Catriona Attride: No.
Andrew Dennis: ... the marriage has broken down, only that it's broken down irretrievably. I think the court is more concerned as to what the resources are between the parties, and how these are going to be divided fairly, as opposed to who started what or who caused the end of the marriage.
Catriona Attride: Yeah. So I suppose the blame game actually isn't going to get anywhere. I know when I've spoken to people before, where perhaps there'd been adultery, they think that because of that, they, therefore, should be getting a larger share of the pie. And of course, that just isn't relevant because the court doesn't blame, do they? It is what it is.
Andrew Dennis: No. You're absolutely right. I guess that what we'd say is that any spouse that's caused the breakdown is highly unlikely to achieve a less favourable outcome. And I'd also say that the reasons for divorce don't usually impact on arrangements for children either. Whilst somebody that issues does have small control over the progress of the divorce itself, I wouldn't advise any client to revisit the breakdown of the marriage again.
Catriona Attride: No.
Andrew Dennis: Once the paperwork's filed, if the parties are satisfied with the court that the marriage has broken down, then the parties could then focus on the other aspects. The divorce paperwork will just carry on in the background.
Catriona Attride: Yeah. And I'm right in thinking that you can actually finalize the divorce but still have outstanding the financial issues and the children issues.
Andrew Dennis: Yes. The divorce only deals with dissolving the marriage itself. The financial claims themselves remain open until they're dealt with by a court.
Catriona Attride: So you could get divorced pretty quickly but actually, still be tied together with the money.
Andrew Dennis: Quite. Which is the most important time to speak to a lawyer. So I would advise any client to focus their time, energy, and cost on that aspect, as opposed to the divorce itself.
Catriona Attride: And where we've got a couple who, say, actually are splitting up quite amicably and they've agreed on things between them quite well, and they know how they're going to divide assets, et cetera, do you still recommend that they take some advice to make sure that the order... You know, everything's done properly so that no one can come back later?

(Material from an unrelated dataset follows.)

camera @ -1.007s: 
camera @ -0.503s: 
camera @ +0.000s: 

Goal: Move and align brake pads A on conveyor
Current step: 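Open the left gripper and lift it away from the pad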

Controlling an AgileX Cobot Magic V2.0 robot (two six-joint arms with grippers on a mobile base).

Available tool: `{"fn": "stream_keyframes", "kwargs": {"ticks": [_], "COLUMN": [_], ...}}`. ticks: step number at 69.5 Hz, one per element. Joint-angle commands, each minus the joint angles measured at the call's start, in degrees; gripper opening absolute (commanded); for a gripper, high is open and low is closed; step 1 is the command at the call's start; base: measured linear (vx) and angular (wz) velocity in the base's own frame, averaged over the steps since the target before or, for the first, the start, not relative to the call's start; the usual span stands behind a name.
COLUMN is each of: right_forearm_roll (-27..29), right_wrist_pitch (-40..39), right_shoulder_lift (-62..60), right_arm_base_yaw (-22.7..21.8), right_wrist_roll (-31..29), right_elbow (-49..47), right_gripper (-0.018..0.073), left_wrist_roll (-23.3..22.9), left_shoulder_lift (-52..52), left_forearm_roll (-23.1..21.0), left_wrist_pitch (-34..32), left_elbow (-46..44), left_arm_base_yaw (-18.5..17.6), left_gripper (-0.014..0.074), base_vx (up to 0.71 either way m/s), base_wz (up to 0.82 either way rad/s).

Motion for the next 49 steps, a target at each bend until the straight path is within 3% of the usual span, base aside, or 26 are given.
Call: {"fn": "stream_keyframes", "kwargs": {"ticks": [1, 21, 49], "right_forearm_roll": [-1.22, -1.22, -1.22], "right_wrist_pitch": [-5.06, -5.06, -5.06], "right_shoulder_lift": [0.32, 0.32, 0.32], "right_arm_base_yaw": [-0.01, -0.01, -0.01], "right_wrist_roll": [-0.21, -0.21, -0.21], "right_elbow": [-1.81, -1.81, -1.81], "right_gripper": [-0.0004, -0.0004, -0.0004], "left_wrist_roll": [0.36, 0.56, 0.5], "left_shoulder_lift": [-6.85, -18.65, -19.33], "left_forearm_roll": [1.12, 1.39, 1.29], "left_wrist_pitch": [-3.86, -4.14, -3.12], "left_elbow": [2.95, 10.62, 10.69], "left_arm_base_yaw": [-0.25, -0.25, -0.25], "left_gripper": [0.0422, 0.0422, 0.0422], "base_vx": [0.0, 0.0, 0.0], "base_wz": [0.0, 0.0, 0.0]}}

Amrit Hunjin: Absolutely. I think, even where there has been an amicable discussion between parties directly at an early stage, any agreement will still need to be formalized within a divorce and court-approved because an agreement on paper or a verbal agreement between them will not be legally binding. So it needs to be formatted in the right way.
But also, it's important to effectively check with any client that their understanding at the time that they went into that agreement is actually correct because we need to assess the matrimonial finances holistically.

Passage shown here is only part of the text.